*YOUR INSTRUCTIONS:*
Below are lines of data, and only some are wanted. Please repeat exactly those from the line that has "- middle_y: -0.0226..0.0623" through the line that has "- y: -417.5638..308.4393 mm".

*INFORMATION SHOWN:*
______
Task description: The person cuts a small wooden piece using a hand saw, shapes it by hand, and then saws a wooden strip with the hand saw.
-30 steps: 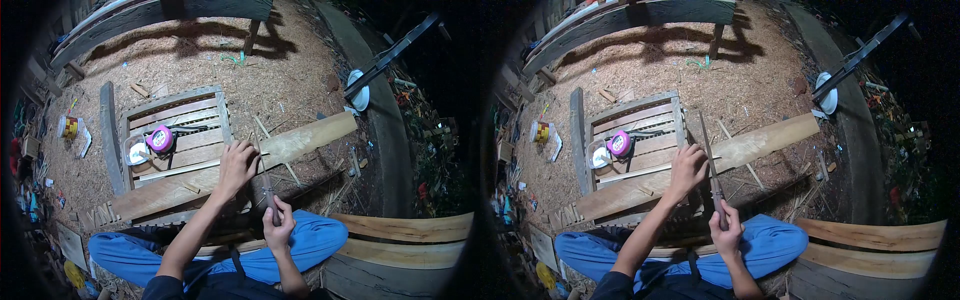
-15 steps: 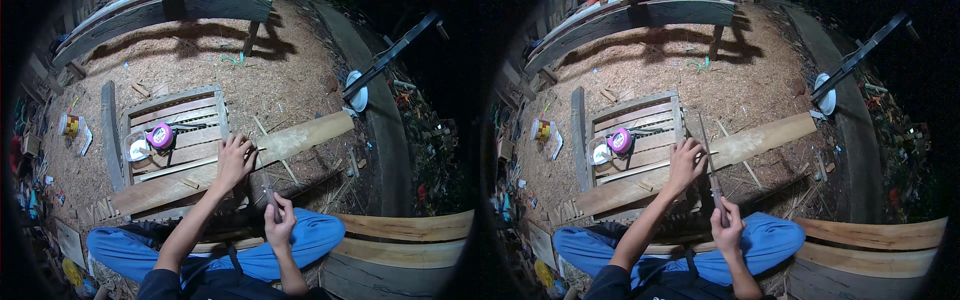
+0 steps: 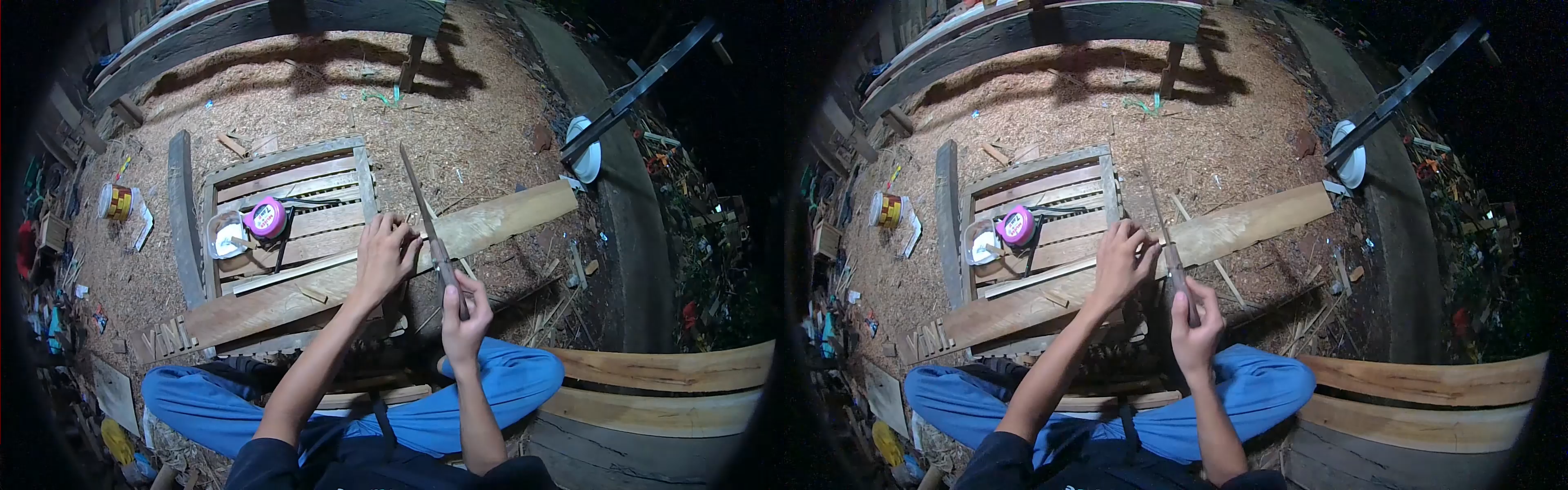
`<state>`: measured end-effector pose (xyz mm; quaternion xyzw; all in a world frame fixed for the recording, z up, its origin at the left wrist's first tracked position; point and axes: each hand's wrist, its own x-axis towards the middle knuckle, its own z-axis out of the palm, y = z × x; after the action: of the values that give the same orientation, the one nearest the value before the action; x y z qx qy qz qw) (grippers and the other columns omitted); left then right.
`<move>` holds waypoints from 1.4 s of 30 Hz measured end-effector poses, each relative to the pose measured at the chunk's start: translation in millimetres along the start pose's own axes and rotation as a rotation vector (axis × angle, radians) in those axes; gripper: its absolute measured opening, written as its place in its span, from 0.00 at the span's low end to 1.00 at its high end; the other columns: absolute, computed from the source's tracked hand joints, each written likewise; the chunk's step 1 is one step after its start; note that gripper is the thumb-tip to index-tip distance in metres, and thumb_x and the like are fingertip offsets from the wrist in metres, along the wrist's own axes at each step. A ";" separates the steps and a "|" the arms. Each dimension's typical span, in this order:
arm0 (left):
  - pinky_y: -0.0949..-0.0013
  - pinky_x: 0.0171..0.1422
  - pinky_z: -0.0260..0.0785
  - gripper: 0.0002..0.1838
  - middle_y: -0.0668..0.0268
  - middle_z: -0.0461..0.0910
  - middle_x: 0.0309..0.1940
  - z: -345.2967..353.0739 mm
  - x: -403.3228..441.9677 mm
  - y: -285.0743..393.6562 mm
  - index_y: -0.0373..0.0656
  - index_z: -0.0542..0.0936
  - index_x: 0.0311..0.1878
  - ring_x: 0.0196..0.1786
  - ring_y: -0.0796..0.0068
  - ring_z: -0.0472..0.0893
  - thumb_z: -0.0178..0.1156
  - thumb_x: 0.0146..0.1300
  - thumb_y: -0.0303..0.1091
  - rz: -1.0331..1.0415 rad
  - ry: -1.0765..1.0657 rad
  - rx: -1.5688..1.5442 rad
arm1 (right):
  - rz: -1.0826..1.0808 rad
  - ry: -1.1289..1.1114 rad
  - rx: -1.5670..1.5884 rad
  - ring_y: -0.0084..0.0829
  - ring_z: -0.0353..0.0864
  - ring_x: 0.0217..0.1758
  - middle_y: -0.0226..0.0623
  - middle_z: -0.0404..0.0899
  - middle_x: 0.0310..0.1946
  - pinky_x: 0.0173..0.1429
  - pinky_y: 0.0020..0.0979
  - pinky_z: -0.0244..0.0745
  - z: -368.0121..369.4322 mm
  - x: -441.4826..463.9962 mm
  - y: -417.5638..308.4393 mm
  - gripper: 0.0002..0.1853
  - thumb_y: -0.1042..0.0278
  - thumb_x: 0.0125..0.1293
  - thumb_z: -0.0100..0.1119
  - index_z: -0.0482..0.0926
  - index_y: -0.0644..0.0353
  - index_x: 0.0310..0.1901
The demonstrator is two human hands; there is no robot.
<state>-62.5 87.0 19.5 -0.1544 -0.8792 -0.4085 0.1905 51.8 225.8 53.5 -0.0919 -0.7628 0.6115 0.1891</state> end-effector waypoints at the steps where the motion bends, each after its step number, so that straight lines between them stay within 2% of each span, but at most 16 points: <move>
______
*EXPECTED OUTPUT:*
  - middle_y: -0.0226..0.0623
  - middle_z: -0.0404..0.0899
  - middle_x: 0.0310..0.1946
  - pinky_x: 0.0173..0.1429
  - pinky_y: 0.0020..0.0979
  - pinky_z: -0.0244..0.0745
  - z: -368.0121..369.4322 mm
  - x: -441.4826..463.9962 mm
  - y: -417.5638..308.4393 mm

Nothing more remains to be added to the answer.